January 1998: this was my first Ramadan, half a year before I came to believe in Islam. It was an experiment, an experiment that went badly wrong. Around November I had stopped eating pork, telling everyone who knew me that I didn’t like the taste. The first phase of my experiment. In the popular vocabulary of the non-practising Muslim it is said that eating pork makes you unclean. So my first hypothesis: if I stop eating sausages, bacon, ham, gammon and pork chops it will make me a better person. No luck there for the selfish idiot remained; but I sustained the boycott any way. I persevered, just as I did with the Bible when I hoped to discover my handed-down faith.
Christmas came and I returned home, eventually. All of those questions I had to ask, but which I didn’t have the courage to articulate. I sidled them away instead. I was too embarrassed to ask that most fundamental question, for it was the pillar of our faith. Perhaps things would make more sense, I thought, if I knew that crucial answer. “Who is Jesus meant to be?” “He’s the son of God.” “Yes, but what does that mean?” No one ever answers in definite certainty. My holidays over, no questions asked, no questions answered, I returned to London with a prayer. A prayer for guidance and a prayer for help.
But a prayer in private, though I had no religion, somehow felt like hypocrisy. Like mocking words, I thought I should prove my sincerity. So Monday morning, breakfast early, I prepared myself to fast. One day became two, and then two became more. Dawn until dusk, a secret fast, concentrating and focusing, fighting to honour God.
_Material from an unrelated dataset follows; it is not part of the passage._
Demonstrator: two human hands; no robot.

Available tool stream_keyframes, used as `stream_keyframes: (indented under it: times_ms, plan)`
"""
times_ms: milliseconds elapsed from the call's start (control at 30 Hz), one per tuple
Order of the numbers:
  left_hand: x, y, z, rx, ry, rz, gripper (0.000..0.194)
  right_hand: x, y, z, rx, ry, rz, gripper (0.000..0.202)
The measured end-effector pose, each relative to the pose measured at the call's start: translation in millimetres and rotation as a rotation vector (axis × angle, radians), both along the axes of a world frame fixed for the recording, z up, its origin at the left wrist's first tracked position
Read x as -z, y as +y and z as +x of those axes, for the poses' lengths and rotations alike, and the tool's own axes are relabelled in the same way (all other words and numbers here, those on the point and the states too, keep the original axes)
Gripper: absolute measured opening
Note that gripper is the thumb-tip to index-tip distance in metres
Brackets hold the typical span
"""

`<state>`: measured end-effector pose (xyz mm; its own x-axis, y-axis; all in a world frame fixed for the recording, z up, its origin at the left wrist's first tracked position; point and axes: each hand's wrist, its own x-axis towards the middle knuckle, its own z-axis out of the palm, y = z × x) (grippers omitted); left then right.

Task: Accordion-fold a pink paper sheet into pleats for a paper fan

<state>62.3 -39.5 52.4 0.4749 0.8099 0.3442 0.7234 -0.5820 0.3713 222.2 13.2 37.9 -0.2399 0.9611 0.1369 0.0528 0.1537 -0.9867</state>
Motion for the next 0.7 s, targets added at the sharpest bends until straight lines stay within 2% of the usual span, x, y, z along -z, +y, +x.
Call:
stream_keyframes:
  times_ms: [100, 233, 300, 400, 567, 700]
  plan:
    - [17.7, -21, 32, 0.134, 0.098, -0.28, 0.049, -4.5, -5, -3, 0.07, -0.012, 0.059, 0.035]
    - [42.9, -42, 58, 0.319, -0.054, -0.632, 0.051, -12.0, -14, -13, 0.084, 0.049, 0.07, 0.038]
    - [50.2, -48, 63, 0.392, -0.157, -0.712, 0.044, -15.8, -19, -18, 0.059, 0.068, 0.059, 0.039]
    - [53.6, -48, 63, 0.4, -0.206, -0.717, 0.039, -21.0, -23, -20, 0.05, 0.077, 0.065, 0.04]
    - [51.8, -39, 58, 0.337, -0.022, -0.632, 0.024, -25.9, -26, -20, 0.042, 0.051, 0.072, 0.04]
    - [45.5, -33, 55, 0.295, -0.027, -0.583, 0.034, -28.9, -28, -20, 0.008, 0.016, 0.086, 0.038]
Wednesday, words recited all day, “In the name of God, the compassionate, the merciful…” All day and an animated prayer at midnight. No religion, but imagining I was getting there. Thursday feeling focussed, then discussions about my thoughts. Twice in the evening, finally a late night, all night talk; admissions and confessions, and advice given, “Just keep on reading.” Friday morning, two new books, perspectives by non-Muslims. Now a final, smashing blow, from a Christian perspective on Islam, everything I came to know crumbled to the ground. Little trust in the words, but the fragility of my faith seemed an indicator of my error. No more prayers, just anger, and the buds of faith diminished like cities to dust.
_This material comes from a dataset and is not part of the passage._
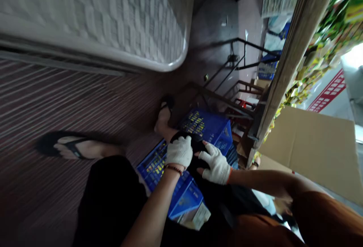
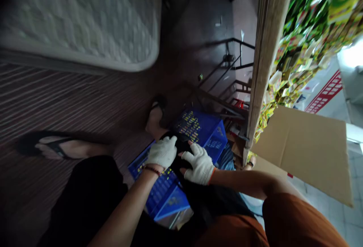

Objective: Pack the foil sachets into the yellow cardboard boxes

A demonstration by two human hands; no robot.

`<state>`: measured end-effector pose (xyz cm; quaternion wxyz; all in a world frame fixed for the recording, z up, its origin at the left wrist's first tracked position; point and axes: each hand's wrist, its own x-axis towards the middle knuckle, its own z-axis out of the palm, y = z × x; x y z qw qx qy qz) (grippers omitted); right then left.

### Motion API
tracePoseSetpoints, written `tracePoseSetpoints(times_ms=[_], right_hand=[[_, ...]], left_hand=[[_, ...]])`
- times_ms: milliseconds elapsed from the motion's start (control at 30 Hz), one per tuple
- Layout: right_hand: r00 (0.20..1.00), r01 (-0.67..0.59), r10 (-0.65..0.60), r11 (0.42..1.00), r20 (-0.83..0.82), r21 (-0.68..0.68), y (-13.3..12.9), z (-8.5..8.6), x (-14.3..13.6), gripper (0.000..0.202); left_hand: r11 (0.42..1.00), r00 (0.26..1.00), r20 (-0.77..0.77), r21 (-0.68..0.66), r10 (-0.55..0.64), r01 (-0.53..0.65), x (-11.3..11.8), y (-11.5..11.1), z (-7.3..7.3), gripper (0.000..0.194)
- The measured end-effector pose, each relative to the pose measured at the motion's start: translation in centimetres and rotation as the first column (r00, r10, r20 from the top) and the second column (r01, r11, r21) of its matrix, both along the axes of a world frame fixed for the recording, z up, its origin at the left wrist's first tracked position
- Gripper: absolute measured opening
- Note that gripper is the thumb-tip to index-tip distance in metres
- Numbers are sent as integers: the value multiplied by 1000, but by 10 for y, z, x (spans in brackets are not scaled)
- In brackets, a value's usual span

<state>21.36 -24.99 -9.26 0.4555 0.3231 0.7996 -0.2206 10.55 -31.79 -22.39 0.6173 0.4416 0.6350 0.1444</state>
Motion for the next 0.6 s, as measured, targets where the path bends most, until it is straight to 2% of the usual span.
tracePoseSetpoints(times_ms=[133, 367, 600], right_hand=[[1000, -3, 3, 1000, -6, -1, 12, -4, 2, 63], [998, 45, -44, 998, 33, -32, 26, -3, -6, 64], [999, 51, -51, 998, 9, -47, 45, -10, 4, 65]], left_hand=[[997, 996, -38, 9, 75, -75, 2, 4, -1, 34], [990, 989, -54, -13, 140, -141, -2, 4, 0, 39], [972, 982, -5, -146, 187, -185, -2, 10, -5, 44]])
No sleep in the night, I felt foul, perhaps deluded. As though I had committed a crime, I was distracted. No thoughts of God, I just felt angry, hoping that the night would take me away. The following day, nowhere to turn, a confession had to come. A telephone call home, itching conversation, my semi-confession at last arose. How I had been studying the Bible, attending church, trying to understand. How I had been reading, but none of it made sense. Genuine questions, full truths, but only half the story. Please explain this and this to me, I don’t understand this and that. Surprising acceptance, but no answers, more mysteries and confusion. Got the problem off my chest, but wondered how on earth it would help.
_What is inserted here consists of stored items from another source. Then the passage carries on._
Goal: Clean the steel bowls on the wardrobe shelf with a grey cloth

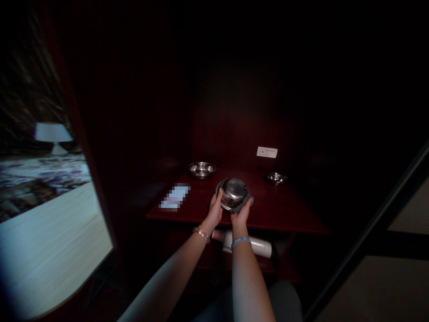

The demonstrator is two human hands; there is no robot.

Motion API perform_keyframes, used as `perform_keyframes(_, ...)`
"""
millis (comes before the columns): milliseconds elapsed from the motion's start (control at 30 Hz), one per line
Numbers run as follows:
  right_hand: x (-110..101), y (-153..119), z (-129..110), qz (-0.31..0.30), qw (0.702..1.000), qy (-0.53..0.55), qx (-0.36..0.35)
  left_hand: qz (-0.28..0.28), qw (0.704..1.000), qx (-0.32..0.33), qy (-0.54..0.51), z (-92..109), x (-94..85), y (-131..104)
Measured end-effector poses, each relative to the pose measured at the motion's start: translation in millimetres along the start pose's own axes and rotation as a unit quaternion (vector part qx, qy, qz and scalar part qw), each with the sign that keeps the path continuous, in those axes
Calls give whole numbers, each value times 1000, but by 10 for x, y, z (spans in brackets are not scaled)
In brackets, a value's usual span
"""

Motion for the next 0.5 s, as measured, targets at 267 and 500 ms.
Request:
perform_keyframes(267,6,-6,-11,11,1000,21,21,13,999,-11,-31,32,24,-14)
perform_keyframes(500,18,-8,-13,-4,1000,6,9,17,998,-23,-58,38,33,-9)
Point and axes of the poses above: each hand's wrist, its own y-axis towards the middle knuckle, its own x-axis out of the palm, z = x × y, the point moved 2 cm from there along y, towards the middle knuckle, and after that the axes turned 14 degrees about -y, right-handed, at the moved point
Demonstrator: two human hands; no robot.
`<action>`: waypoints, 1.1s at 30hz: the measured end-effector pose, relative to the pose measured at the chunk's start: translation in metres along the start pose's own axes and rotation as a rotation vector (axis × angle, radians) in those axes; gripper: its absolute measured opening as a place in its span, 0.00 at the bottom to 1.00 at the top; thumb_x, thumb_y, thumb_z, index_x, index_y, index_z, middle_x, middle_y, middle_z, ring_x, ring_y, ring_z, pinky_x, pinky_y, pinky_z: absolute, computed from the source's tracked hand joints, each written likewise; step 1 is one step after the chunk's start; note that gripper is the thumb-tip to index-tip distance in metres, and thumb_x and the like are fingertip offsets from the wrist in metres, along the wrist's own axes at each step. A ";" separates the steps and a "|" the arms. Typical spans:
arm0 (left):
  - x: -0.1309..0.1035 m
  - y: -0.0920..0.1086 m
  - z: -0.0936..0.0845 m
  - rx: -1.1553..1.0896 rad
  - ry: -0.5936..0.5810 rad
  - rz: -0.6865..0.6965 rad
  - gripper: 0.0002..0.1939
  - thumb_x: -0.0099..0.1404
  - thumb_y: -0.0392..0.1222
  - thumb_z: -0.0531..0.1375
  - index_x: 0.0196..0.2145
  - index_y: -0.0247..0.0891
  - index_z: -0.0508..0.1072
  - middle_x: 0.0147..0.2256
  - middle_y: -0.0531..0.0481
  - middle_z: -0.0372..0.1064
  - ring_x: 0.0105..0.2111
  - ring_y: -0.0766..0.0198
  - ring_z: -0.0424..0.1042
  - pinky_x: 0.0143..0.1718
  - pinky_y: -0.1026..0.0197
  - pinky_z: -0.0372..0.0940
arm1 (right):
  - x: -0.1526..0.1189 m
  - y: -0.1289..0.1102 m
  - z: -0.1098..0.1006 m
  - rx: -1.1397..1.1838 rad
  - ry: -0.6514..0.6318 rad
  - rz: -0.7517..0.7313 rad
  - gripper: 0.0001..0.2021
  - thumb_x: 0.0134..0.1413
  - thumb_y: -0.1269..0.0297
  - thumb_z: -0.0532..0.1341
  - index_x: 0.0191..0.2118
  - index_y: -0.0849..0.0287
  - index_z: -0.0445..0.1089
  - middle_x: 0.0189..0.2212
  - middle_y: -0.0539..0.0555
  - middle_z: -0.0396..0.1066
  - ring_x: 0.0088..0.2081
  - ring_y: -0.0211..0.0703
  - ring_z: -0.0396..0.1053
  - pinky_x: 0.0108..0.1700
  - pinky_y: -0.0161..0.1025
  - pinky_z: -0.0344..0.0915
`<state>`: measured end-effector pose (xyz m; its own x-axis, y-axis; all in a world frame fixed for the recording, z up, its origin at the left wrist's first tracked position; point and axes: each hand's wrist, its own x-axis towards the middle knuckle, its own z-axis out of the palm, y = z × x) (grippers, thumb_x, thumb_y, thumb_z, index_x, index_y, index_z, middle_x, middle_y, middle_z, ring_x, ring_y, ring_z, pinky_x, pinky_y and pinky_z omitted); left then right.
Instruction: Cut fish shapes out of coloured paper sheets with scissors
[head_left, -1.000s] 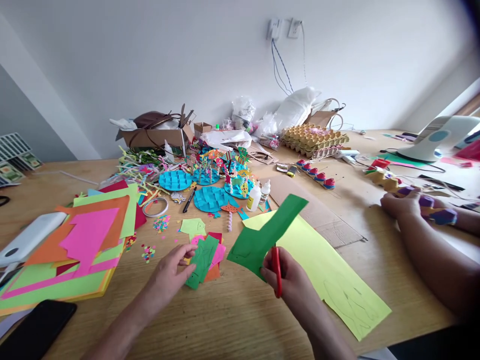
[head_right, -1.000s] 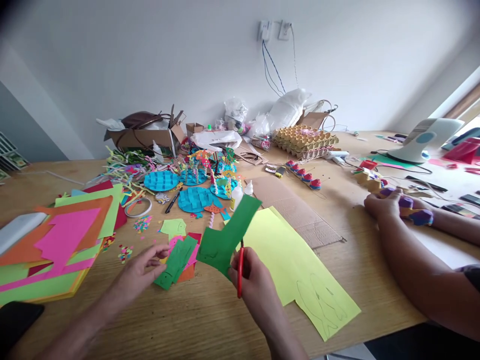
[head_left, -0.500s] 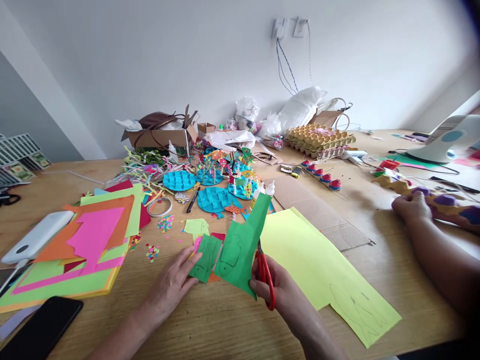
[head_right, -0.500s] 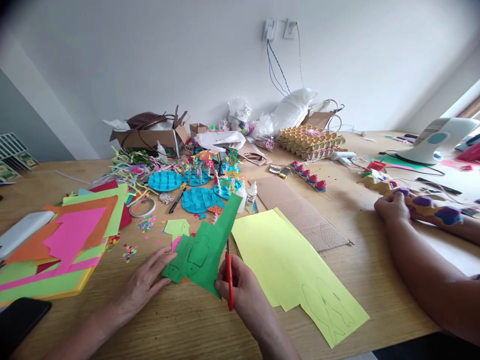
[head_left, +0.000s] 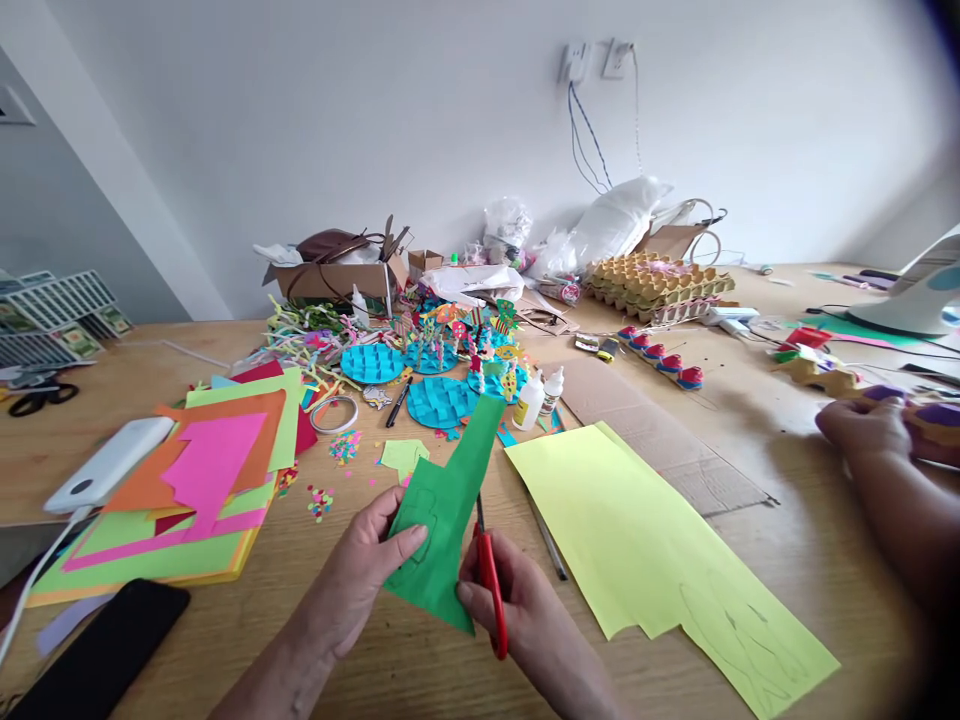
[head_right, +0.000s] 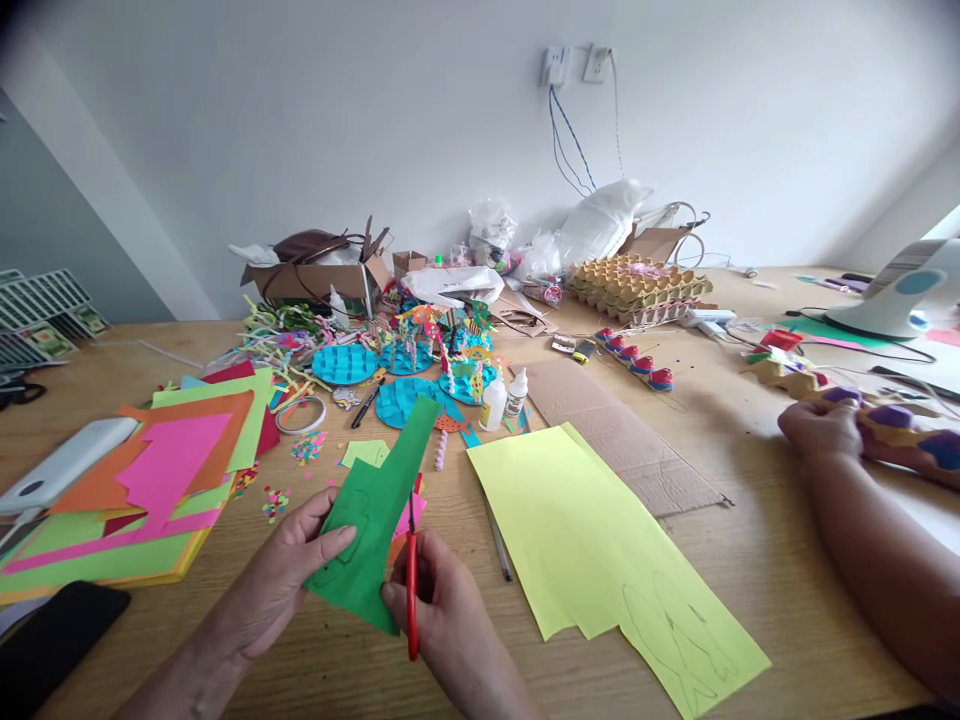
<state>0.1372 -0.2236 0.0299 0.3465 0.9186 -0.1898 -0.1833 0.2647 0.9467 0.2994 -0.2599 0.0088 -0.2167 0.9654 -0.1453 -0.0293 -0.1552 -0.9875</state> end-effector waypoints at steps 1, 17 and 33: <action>0.000 0.001 -0.002 0.014 0.001 0.002 0.17 0.57 0.39 0.60 0.45 0.41 0.69 0.37 0.52 0.72 0.36 0.62 0.68 0.38 0.62 0.63 | -0.001 -0.001 -0.002 -0.028 0.034 -0.019 0.08 0.44 0.63 0.58 0.26 0.59 0.57 0.21 0.45 0.55 0.24 0.36 0.54 0.26 0.33 0.54; -0.003 0.007 -0.001 0.056 -0.119 -0.007 0.16 0.56 0.42 0.60 0.44 0.42 0.72 0.39 0.50 0.73 0.37 0.60 0.70 0.39 0.61 0.65 | 0.020 -0.021 -0.010 0.111 0.040 -0.112 0.10 0.40 0.68 0.64 0.30 0.57 0.61 0.25 0.47 0.62 0.30 0.40 0.61 0.33 0.36 0.61; 0.010 0.001 -0.015 0.057 0.159 0.111 0.12 0.53 0.41 0.63 0.37 0.38 0.74 0.31 0.52 0.75 0.31 0.62 0.70 0.34 0.62 0.64 | 0.023 -0.022 -0.021 -0.146 -0.132 -0.031 0.07 0.41 0.76 0.57 0.30 0.59 0.61 0.27 0.47 0.64 0.28 0.36 0.62 0.29 0.31 0.57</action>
<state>0.1266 -0.2096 0.0248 0.1770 0.9771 -0.1179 -0.1584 0.1465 0.9764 0.3151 -0.2295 0.0263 -0.3442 0.9318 -0.1148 0.1019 -0.0845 -0.9912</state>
Fasting because of habit now, no more prayers to say, even my unreligious belief in God was quickly dissolving away. Down to the bar, I may as well drink; didn’t, but I thought about it. Hiding away from my advising friend, telephone switched off, smoke-screen around me. Off-putting characters making me detest what I respected, though perhaps that was only an excuse to justify my failure. Searching for the truth, I only learnt to despise my open mind. Midday Friday, the second week, my fast ended with a Mars Bar eaten, hidden in the Brunei Gallery. But by that time, already, the fast meant nothing at all. All faith had been crushed and destroyed, and not even a thought of God could be found. Fallen further than before, my faith was lost and gone.